Getting JSON data into a relational database usually means writing a table definition and a pile of INSERT statements by hand. This converter does both for you: give it a JSON array of objects and it produces MySQL-compatible SQL — a CREATE TABLE statement derived from your keys plus INSERT rows for every record.

Backend developers use it to seed a local development database from a production API export, and teams migrating away from document stores use it to move JSON dumps into MySQL tables. Instead of a custom import script, you get runnable SQL in the time it takes to paste.

How to use

  1. Paste a JSON array of objects into the left editor, or open one from disk with the Load File button.
  2. The SQL statements are assembled on the right as you type, updating live with each change to the input.
  3. Review the generated CREATE TABLE column types and adjust names or types in the output if your schema differs.
  4. Use Copy to run the SQL in your database client, or Download to keep it as a .sql migration file.

Database contents are exactly the kind of data you should never paste into a site that phones home. This page does not: SQL generation is handled by in-browser code, and your records never travel beyond your own device.

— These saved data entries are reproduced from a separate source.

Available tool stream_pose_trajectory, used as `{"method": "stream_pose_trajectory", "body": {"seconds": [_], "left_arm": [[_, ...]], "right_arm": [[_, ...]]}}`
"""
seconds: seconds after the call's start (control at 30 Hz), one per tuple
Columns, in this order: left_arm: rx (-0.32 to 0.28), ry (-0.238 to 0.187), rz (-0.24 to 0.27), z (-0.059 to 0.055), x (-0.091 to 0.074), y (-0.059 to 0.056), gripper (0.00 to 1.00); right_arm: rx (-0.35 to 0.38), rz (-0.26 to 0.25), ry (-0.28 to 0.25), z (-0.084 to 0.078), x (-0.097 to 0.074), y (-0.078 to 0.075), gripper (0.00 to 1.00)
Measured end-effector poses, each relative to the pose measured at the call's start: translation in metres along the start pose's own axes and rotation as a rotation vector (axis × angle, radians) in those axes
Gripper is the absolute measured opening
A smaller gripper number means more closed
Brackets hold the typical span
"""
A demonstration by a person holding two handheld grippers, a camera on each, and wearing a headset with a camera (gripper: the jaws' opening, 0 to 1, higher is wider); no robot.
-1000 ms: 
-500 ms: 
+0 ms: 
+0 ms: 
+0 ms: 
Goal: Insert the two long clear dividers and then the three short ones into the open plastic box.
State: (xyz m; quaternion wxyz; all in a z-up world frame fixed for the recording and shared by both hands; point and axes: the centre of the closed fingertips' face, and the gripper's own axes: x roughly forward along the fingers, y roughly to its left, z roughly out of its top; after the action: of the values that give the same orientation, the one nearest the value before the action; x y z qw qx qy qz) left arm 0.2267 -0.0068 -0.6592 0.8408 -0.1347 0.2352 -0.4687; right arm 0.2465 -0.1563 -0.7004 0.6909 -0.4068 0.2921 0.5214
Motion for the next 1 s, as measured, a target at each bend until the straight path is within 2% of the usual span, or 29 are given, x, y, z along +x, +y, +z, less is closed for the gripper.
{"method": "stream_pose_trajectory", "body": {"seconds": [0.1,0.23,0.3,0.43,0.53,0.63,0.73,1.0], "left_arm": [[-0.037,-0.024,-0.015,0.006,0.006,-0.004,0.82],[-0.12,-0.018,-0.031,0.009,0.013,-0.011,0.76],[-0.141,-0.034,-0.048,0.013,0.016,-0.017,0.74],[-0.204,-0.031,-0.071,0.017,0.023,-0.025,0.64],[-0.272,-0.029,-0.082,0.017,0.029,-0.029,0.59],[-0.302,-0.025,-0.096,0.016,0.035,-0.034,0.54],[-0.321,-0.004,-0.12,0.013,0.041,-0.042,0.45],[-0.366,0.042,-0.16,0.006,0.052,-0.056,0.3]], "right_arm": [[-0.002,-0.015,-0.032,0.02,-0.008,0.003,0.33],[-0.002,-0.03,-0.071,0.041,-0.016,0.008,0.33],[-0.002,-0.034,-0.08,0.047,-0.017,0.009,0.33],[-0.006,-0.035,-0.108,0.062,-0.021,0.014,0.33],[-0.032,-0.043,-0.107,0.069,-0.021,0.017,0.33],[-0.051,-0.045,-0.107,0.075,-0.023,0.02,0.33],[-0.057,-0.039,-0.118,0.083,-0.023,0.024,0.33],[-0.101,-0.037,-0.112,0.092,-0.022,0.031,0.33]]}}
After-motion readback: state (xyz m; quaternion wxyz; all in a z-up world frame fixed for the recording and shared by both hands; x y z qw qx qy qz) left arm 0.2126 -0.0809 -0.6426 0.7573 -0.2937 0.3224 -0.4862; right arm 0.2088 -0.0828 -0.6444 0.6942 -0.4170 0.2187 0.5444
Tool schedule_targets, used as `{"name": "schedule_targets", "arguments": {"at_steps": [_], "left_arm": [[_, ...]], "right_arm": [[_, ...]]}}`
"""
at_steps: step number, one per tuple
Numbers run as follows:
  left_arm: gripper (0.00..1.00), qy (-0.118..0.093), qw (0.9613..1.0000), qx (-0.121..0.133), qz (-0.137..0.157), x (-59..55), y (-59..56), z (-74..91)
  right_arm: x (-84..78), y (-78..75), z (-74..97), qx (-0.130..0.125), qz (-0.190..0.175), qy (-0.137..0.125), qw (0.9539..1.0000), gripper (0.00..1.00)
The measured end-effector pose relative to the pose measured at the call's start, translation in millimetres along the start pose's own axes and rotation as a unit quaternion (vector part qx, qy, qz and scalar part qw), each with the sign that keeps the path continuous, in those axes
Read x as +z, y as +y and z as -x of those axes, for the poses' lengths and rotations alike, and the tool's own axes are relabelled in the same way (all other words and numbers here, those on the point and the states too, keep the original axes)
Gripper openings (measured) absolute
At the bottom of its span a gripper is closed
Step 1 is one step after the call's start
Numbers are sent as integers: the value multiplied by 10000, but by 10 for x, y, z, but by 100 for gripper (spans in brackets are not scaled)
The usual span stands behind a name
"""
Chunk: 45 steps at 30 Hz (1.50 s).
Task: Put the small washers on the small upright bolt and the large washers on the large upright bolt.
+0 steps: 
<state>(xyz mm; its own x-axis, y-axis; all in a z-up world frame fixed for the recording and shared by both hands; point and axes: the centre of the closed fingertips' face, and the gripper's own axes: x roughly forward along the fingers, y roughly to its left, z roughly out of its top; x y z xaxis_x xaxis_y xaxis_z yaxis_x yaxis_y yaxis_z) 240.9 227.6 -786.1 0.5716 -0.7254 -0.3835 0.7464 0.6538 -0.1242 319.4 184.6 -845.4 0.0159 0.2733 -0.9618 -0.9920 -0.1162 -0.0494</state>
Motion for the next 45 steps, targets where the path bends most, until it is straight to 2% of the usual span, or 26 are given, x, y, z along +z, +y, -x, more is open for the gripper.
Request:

Frequently asked questions

How are column types chosen?

Types are inferred from the values in your JSON: numbers map to numeric columns, text maps to string columns, and booleans map accordingly. Treat the result as a starting point and review it before running against anything important.

Are quotes and special characters in my values escaped?

Yes. String values are escaped so that apostrophes and similar characters do not break the INSERT statements. It is still good practice to run generated SQL against a development database first.

Does the tool connect to my database?

No. It never touches a database or any server at all — it only writes SQL text in your browser. You copy the output and execute it yourself in MySQL Workbench, the mysql CLI, or your usual client.